リーブン
「はじめまして、勇者様。私はモーリス伯爵家長男のリーブンと申します。どうぞよろしくお見知りおきを」
リーブンは所謂銀髪で、紫色にも見える灰色の瞳の美男子だ。
年は俺と同じ。
背丈は普通だが、スラっとして見える。
灰色のモーリス家の一員としてふさわしい、灰色の貴公子だ。
「勇者様は・・・・」リーブンがまだ話し続ける気配だったので、「山田と呼んで下さい。こちらこそよろしくお願いします」と途中でぶった切ってしまった。

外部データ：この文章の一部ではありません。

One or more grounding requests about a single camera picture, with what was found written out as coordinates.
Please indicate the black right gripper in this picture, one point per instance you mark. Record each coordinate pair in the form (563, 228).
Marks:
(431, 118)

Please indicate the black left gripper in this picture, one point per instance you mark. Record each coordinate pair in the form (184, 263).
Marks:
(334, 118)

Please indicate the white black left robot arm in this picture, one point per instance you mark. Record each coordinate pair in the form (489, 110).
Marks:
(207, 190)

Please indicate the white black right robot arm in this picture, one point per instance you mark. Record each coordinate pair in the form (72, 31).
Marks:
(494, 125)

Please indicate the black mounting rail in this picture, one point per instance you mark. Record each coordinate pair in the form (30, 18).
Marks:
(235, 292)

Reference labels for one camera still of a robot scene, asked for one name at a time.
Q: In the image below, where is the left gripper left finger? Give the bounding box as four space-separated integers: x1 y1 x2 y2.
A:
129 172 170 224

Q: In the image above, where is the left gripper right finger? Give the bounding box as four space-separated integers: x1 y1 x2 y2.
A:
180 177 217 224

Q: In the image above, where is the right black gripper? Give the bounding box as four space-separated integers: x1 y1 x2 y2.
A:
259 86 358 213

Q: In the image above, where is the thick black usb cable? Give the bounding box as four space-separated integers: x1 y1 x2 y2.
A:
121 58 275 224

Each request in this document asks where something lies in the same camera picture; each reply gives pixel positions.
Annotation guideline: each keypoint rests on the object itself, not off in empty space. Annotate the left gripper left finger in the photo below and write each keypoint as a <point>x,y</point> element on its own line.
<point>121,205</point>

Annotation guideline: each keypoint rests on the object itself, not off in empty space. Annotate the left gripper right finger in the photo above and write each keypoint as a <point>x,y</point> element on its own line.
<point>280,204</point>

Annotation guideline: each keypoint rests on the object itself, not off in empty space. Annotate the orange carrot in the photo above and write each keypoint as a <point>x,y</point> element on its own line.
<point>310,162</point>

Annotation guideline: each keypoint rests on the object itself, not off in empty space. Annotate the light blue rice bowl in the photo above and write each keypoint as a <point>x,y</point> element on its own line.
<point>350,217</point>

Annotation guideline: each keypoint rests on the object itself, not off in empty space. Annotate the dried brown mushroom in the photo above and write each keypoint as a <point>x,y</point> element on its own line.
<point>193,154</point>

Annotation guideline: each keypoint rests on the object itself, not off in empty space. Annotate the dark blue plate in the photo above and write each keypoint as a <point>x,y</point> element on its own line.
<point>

ずっと勇者様と呼ばれるのもちょっと抵抗があったのだ。
よくあるじゃん。〇〇さんところの奥さんとか、××ちゃんのお母さんとか呼ばれるのを嫌がる女の人。
今の俺がそんな感じだ。
勇者様と呼ばれると誰か他の人を呼んでいる様に感じるし、俺という個人が否定されている様にも感じる。
だから、早々にそれを訂正しにかかったのだ。
「失礼しました。山田様。父から聞いた所、山田様のスキルは土魔法、剣術、魔力操作だそうですね」
「はい。リーブンさんのスキルは何ですか?」
こちらの話しばかりでも何なので、パーティを組む相手としてリーブンのスキルも知っておくのも有効だろう。
「山田様、こちらの世界では極少数を覗いてスキルと呼ばれる物を所持している者はおりません。普通、スキルは異世界から世界渡りされて来られた勇者様のみでございます。例外は信心深い者が偶に授かる回復魔法のみです。残念ながら私はスキルを持っていません」
「え?それじゃあ、君らの言う勇者とこちらの世界の人の力の差ってどのくらいなの?」
「これは正式に調査されたわけではないので確実な事は言えませんが、随分昔、一人の勇者様がご乱心あそばして現地の者を何人も殺害された事がありました。その際、こちらの兵士が勇者さまを捕らえるのに有した人数が9人でしたので、9人相当と言われております」
「え?乱心?」
「はい。振り子のせいで無理矢理こちらの世界へ呼び寄せられて、元の世界へは帰れないというのは勇者様にとっては大変な事だと思います。普段は私の父くらいの年齢の勇者の方々が来られるのですが、その方は随分若い時にこちらへ一人で呼び寄せられたそうで、心細かったんだと思います」
自分も日本へ戻る事が出来ない事を再度目の前に突き付けられた形になり、つい会話を成立させるより、自分の思考の波に潜り込んでしまったため深い沈黙が訪れた。
「さぁさぁ、山田様はこちらへ来られたばかりなので、お疲れでしょう。夕食までまだ時間がございますので、お部屋へお連れします。お風呂に入られるなり、お昼寝されるなりお休みください」
パリスがパパっとリーブンと俺を引き離し、二階にある俺のために用意された部屋へ連れて行く様執事に命令した。